Introduction
Hemochromatosis is a cosmopolitan group of disorders characterized by increased absorption of dietary iron,, increased risk of iron overload (IO) with consequent tissue injury, and inappropriately low levels of hepcidin, the central controller of iron absorption. In 1996, it was discovered that the most common hemochromatosis subtype is due to homozygosity for the p.C282Y allele (exon 4, c.845G>A; rs1800562) of HFE (homeostatic iron regulator, chromosome 6p22.2). Most p.C282Y homozygotes are whites who reside in western Europe and derivative countries including Australia, Canada, and the U.S. , Typical hemochromatosis laboratory phenotypes of untreated adults with HFE p.C282Y homozygosity include elevated transferrin saturation (TS), elevated serum ferritin (SF) levels, and increased iron in hepatocytes. Complications of IO occur in some patients with p.C282Y homozygosity, including arthropathy, diabetes, hypogonadism, elevated serum concentrations of hepatic transaminases, hepatic fibrosis, and cirrhosis. IO also occurs in some persons with p.C282Y in compound heterozygosity with HFE p.H63D (exon 2, c.187C>G, rs1799945). A 1991 report described an African-American man with hemochromatosis, severe hepatocyte iron loading, cirrhosis, and human leukocyte antigens A*03 and B*07 suggestive of HFE hemochromatosis.
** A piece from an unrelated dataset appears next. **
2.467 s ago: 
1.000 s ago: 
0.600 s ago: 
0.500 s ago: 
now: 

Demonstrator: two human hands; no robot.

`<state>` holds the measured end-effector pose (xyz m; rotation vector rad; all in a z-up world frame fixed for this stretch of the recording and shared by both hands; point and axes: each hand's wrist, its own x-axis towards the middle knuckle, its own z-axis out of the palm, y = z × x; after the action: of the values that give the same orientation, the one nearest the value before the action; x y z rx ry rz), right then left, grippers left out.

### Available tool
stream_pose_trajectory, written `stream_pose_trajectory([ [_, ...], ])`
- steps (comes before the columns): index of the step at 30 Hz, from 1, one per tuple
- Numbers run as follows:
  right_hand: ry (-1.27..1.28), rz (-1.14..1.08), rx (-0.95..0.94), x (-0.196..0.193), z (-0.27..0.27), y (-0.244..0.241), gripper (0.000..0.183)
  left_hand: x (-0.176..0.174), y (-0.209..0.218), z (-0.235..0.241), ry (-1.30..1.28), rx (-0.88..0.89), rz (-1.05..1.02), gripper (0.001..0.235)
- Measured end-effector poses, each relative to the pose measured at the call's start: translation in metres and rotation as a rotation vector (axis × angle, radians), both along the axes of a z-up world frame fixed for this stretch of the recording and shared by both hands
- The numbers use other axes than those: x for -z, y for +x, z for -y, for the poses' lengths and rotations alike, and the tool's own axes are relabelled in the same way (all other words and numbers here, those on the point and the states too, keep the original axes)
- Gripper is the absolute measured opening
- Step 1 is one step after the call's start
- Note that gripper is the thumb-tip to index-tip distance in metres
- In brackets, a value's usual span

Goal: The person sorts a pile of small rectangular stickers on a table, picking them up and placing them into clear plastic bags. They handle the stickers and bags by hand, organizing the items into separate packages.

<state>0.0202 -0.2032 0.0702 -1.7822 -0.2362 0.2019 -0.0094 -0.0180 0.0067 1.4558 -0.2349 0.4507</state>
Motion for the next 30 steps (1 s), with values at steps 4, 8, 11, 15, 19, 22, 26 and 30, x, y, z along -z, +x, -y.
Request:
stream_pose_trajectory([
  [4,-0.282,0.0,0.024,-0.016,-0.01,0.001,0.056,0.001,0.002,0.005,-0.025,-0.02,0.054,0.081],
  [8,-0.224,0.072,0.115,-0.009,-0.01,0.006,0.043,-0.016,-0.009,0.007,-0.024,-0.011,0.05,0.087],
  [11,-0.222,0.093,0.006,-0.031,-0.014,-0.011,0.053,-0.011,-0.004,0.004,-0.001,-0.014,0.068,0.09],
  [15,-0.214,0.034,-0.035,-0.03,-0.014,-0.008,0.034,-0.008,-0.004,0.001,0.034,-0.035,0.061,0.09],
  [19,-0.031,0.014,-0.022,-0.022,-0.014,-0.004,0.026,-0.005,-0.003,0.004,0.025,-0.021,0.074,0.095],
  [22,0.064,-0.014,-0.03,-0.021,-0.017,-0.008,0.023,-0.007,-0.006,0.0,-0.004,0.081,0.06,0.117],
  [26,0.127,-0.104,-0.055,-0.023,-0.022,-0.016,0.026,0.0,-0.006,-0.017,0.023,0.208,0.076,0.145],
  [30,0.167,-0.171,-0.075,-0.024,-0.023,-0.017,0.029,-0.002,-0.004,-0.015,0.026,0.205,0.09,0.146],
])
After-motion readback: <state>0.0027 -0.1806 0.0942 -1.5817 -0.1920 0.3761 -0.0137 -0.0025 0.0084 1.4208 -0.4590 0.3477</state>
In 2001-2005, there were reports of referred African-American patients with hemochromatosis phenotypes who had either HFE p.C282Y homozygosity or p.C282Y/p.H63D compound heterozygosity. , In 27,124 self-identified black participants in a primary care-based North American hemochromatosis and iron overload screening study, the prevalence of HFE p.C282Y homozygosity was 0.00011. In the same cohort, the prevalence of p.C282Y/p.H63D compound heterozygosity was 0.0013.
There is no reported prevalence estimate of IO in African Americans (AA) with hemochromatosis-associated HFE genotypes, without or with IO-related disease.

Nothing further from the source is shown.